Un vent de colère souffle sur les campagnes françaises et allemandes. Le 1er juillet, des centaines d’agriculteurs ont convergé vers Strasbourg pour une action d’ampleur : le blocage du pont de l’Europe, reliant la France à l’Allemagne. Une accolade symbolique entre représentants syndicaux des deux pays a scellé leur unité face à une menace commune : le projet d’accord de libre-échange entre l’Union Européenne et les pays du Mercosur (Brésil, Argentine, Uruguay, Paraguay).
Une agriculture européenne sur « l’autel du sacrifice »
Les agriculteurs dénoncent le risque de « distorsion de concurrence » qu’impliquerait cet accord selon eux. Au cœur des critiques : les différences de normes de production entre l’Europe et l’Amérique du Sud.
Quand j’ai commencé ma carrière en 1990, on a interdit l’utilisation des hormones de croissance dans l’engraissement des productions de viande en France. Pendant toute ma carrière, j’ai suivi ces règles, mais dans les pays du Mercosur, ils continuent d’utiliser ces hormones.
Gérard Lorber, secrétaire général de la FDSEA Bas-Rhin
Pour les syndicats, l’amertume est grande après les mobilisations du début d’année. Ils avaient alors eu le sentiment que l’UE avait compris la nécessité de protéger ses agriculteurs. Mais aujourd’hui, ils ont le sentiment que « l’agriculture est placée sur l’autel du sacrifice » selon Yohann Lecoustey, directeur de la FDSEA du Bas-Rhin.
Un front franco-allemand uni et déterminé
La particularité de cette action : l’alliance entre agriculteurs français et allemands. Une évidence pour Horst Körkel du syndicat agricole allemand BHLV : « Cela nous semblait logique de combattre aux côtés des agriculteurs français, puisque nos objectifs sont les mêmes. » Soumis aux mêmes réglementations, ils partagent les mêmes peurs pour l’avenir.
Alexander Heitz, représentant de l’association agricole allemande de Bade, espère que « le Parlement européen va réfléchir et établir des règles de production équitables vis-à-vis de l’Amérique latine. » Pour ce producteur de bovins implanté à Kehl, « le traité est injuste en l’état et risque de nous mettre en danger en tant que producteurs. »
Un prélude à une mobilisation nationale
Cette action franco-allemande n’est qu’un prélude à une mobilisation d’ampleur nationale.

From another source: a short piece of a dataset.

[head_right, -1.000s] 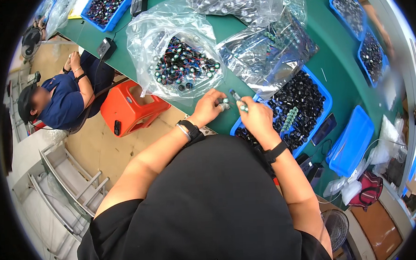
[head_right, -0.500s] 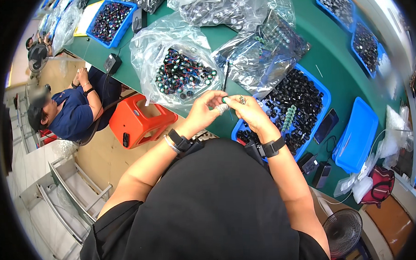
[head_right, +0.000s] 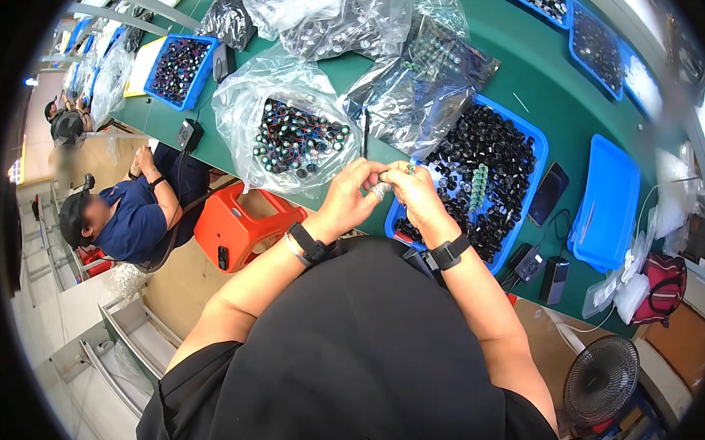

L’alliance syndicale majoritaire FNSEA-JA a lancé le même jour plus de 80 actions symboliques dans toute la France.
Alors que le Mercosur exporterait vers l’UE principalement des produits agricoles (viande bovine, volaille, porc, miel, sucre…), les producteurs craignent une concurrence déloyale. Ces denrées ne répondraient pas aux mêmes normes environnementales, sociales et sanitaires qu’en Europe.
Le Copa-Cogeca, l’organisation européenne des syndicats majoritaires, a appelé l’UE à « revoir » ce projet et à « défendre une politique commerciale portant les standards rigoureux de notre agriculture. » La bataille ne fait que commencer.
Les enjeux au-delà de l’agriculture
Au-delà de l’agriculture, c’est bien la question de la souveraineté alimentaire qui est posée. Yohann Lecoustey s’indigne : « C’est une folie de déléguer à des pays tiers des sujets aussi fondamentaux que se nourrir. » Un enjeu crucial alors que les questions de sécurité et d’indépendance alimentaires reviennent au premier plan.
Cette mobilisation met aussi en lumière les tensions autour de la politique commerciale de l’UE. Entre volonté de s’ouvrir à de nouveaux marchés et nécessité de protéger ses secteurs stratégiques, l’équilibre semble difficile à trouver. Les agriculteurs, eux, ont choisi leur camp. Reste à savoir si leurs voix seront entendues à Bruxelles.
Nous espérons que le Parlement européen va réfléchir et établir des règles de production équitables pour nous vis-à-vis de l’Amérique latine.
Alexander Heitz, représentant de l’association agricole allemande de Bade
Les prochaines semaines seront décisives. Les agriculteurs sont déterminés à défendre leur modèle et leurs standards de production. Une chose est sûre : ils ne lâcheront rien. La balle est maintenant dans le camp des institutions européennes.